• **Task to complete**: A verbatim copy of the listing is what is needed, minus any pictures.

Data shown section start

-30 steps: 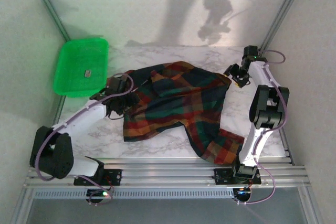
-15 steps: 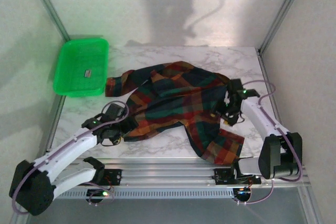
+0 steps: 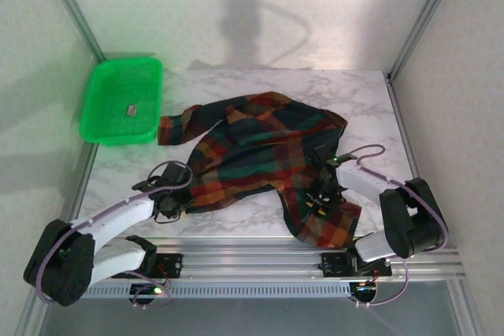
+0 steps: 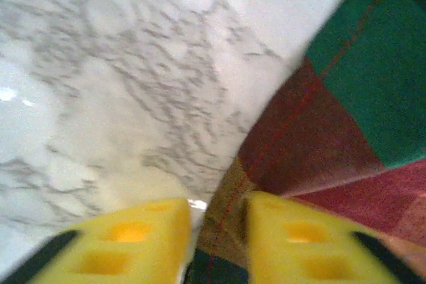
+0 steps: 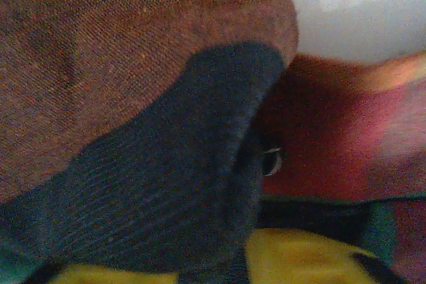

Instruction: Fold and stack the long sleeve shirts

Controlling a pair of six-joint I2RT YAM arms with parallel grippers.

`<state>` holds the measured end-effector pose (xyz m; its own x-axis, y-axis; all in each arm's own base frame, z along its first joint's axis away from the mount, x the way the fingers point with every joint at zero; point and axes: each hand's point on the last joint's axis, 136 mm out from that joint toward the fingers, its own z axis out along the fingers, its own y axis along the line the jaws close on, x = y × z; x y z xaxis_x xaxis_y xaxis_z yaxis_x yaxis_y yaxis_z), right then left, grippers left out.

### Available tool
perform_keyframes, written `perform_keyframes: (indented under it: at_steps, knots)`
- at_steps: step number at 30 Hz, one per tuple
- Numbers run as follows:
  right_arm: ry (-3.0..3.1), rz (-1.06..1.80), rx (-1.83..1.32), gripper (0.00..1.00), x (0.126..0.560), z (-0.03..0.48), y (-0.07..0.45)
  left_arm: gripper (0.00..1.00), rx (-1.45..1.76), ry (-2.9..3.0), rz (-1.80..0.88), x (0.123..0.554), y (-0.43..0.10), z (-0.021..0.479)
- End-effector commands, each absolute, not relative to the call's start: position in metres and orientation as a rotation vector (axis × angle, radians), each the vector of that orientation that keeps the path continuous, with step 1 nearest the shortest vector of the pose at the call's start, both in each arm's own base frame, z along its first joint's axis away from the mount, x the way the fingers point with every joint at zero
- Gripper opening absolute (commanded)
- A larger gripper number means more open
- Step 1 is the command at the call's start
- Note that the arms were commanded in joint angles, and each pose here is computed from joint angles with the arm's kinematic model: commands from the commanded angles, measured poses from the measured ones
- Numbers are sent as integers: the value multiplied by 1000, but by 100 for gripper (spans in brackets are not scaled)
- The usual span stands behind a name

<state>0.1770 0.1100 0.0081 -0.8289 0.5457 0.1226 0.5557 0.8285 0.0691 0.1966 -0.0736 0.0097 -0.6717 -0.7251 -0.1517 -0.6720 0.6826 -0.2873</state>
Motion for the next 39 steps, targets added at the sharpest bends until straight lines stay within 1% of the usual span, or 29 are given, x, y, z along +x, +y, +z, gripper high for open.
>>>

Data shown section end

• **Response**:
-30 steps: 
-15 steps: 
+0 steps: 
+0 steps: 
+0 steps: 

Instruction: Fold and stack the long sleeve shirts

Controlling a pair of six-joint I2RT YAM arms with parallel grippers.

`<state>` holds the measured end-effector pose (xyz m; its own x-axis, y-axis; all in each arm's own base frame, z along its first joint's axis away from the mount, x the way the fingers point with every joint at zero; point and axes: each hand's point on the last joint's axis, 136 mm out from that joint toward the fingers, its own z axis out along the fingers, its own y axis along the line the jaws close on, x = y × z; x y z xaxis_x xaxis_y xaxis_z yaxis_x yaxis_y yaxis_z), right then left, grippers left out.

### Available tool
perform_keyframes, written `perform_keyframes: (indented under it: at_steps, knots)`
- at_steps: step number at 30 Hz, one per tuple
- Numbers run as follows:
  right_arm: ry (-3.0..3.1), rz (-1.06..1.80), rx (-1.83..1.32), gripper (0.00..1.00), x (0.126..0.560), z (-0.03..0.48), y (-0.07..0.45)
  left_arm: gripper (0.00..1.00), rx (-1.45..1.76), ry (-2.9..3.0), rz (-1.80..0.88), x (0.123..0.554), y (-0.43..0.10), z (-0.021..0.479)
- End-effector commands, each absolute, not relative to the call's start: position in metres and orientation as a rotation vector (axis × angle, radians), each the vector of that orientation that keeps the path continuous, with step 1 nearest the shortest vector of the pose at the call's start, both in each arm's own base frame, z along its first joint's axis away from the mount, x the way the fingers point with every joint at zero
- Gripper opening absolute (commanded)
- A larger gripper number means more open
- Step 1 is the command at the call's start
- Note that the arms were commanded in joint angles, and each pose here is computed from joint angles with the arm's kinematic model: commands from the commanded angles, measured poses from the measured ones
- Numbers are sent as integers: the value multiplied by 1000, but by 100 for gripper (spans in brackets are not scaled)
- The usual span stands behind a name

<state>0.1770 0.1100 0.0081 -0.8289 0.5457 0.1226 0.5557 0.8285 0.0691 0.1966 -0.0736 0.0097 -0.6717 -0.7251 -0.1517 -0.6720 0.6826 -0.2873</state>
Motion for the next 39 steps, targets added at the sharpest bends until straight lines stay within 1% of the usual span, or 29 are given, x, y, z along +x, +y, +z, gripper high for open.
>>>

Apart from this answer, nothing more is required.